TASK PROMPT:
Write out the full listing, matching it line for line.

********

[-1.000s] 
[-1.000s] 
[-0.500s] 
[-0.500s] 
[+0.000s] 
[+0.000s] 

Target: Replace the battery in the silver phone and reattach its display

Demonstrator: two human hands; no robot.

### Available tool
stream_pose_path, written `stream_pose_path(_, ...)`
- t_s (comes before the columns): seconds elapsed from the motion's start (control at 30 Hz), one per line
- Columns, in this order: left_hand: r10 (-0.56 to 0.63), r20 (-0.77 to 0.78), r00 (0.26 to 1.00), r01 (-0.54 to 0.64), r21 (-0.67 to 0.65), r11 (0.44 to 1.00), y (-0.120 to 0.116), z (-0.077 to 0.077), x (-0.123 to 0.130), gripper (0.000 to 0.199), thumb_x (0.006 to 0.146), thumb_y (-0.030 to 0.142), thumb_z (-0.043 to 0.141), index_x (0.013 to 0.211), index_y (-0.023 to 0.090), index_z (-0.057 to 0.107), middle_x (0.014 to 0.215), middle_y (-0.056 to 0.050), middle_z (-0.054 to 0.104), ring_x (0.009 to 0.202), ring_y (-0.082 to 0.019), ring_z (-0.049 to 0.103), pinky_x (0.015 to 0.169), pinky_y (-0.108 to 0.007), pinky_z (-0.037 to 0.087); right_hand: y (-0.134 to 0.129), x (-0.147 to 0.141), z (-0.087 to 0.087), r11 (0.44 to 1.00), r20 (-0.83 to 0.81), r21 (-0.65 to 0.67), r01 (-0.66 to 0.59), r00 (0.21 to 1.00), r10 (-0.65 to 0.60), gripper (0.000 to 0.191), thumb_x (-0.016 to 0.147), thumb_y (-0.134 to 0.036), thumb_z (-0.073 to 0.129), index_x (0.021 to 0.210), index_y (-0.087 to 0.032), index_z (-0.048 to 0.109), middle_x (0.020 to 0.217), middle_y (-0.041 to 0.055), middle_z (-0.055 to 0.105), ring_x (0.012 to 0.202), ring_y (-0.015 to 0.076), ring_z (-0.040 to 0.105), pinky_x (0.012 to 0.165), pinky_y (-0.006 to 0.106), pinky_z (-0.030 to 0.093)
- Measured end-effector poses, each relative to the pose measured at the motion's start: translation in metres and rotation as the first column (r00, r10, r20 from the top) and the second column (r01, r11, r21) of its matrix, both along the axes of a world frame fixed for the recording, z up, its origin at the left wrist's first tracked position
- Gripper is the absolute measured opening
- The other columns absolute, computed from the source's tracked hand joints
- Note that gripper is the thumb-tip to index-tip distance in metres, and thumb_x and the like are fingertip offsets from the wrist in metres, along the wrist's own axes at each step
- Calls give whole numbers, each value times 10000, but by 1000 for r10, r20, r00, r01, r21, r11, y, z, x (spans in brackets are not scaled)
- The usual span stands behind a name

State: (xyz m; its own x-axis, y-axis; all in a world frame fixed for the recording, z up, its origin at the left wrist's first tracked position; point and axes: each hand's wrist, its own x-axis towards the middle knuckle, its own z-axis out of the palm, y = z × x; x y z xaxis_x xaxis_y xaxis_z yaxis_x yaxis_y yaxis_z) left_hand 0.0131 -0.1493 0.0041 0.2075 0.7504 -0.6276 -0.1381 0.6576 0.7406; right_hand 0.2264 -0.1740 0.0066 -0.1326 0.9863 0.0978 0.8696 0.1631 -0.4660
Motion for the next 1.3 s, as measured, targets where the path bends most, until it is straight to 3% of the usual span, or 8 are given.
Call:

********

SOLUTION TO THE PROBLEM:
[-1.000s] 
[-1.000s] 
[-0.500s] 
[-0.500s] 
[+0.000s] 
[+0.000s] 

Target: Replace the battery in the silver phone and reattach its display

Demonstrator: two human hands; no robot.

### Available tool
stream_pose_path, written `stream_pose_path(_, ...)`
- t_s (comes before the columns): seconds elapsed from the motion's start (control at 30 Hz), one per line
- Columns, in this order: left_hand: r10 (-0.56 to 0.63), r20 (-0.77 to 0.78), r00 (0.26 to 1.00), r01 (-0.54 to 0.64), r21 (-0.67 to 0.65), r11 (0.44 to 1.00), y (-0.120 to 0.116), z (-0.077 to 0.077), x (-0.123 to 0.130), gripper (0.000 to 0.199), thumb_x (0.006 to 0.146), thumb_y (-0.030 to 0.142), thumb_z (-0.043 to 0.141), index_x (0.013 to 0.211), index_y (-0.023 to 0.090), index_z (-0.057 to 0.107), middle_x (0.014 to 0.215), middle_y (-0.056 to 0.050), middle_z (-0.054 to 0.104), ring_x (0.009 to 0.202), ring_y (-0.082 to 0.019), ring_z (-0.049 to 0.103), pinky_x (0.015 to 0.169), pinky_y (-0.108 to 0.007), pinky_z (-0.037 to 0.087); right_hand: y (-0.134 to 0.129), x (-0.147 to 0.141), z (-0.087 to 0.087), r11 (0.44 to 1.00), r20 (-0.83 to 0.81), r21 (-0.65 to 0.67), r01 (-0.66 to 0.59), r00 (0.21 to 1.00), r10 (-0.65 to 0.60), gripper (0.000 to 0.191), thumb_x (-0.016 to 0.147), thumb_y (-0.134 to 0.036), thumb_z (-0.073 to 0.129), index_x (0.021 to 0.210), index_y (-0.087 to 0.032), index_z (-0.048 to 0.109), middle_x (0.020 to 0.217), middle_y (-0.041 to 0.055), middle_z (-0.055 to 0.105), ring_x (0.012 to 0.202), ring_y (-0.015 to 0.076), ring_z (-0.040 to 0.105), pinky_x (0.012 to 0.165), pinky_y (-0.006 to 0.106), pinky_z (-0.030 to 0.093)
- Measured end-effector poses, each relative to the pose measured at the motion's start: translation in metres and rotation as the first column (r00, r10, r20 from the top) and the second column (r01, r11, r21) of its matrix, both along the axes of a world frame fixed for the recording, z up, its origin at the left wrist's first tracked position
- Gripper is the absolute measured opening
- The other columns absolute, computed from the source's tracked hand joints
- Note that gripper is the thumb-tip to index-tip distance in metres, and thumb_x and the like are fingertip offsets from the wrist in metres, along the wrist's own axes at each step
- Calls give whole numbers, each value times 10000, but by 1000 for r10, r20, r00, r01, r21, r11, y, z, x (spans in brackets are not scaled)
- The usual span stands behind a name

State: (xyz m; its own x-axis, y-axis; all in a world frame fixed for the recording, z up, its origin at the left wrist's first tracked position; point and axes: each hand's wrist, its own x-axis towards the middle knuckle, its own z-axis out of the palm, y = z × x; x y z xaxis_x xaxis_y xaxis_z yaxis_x yaxis_y yaxis_z) left_hand 0.0131 -0.1493 0.0041 0.2075 0.7504 -0.6276 -0.1381 0.6576 0.7406; right_hand 0.2264 -0.1740 0.0066 -0.1326 0.9863 0.0978 0.8696 0.1631 -0.4660
Motion for the next 1.3 s, as measured, targets where the path bends most, until it is straight to 3% of the usual span, or 8 are given.
Call:

The response is finished, and the exercise is complete.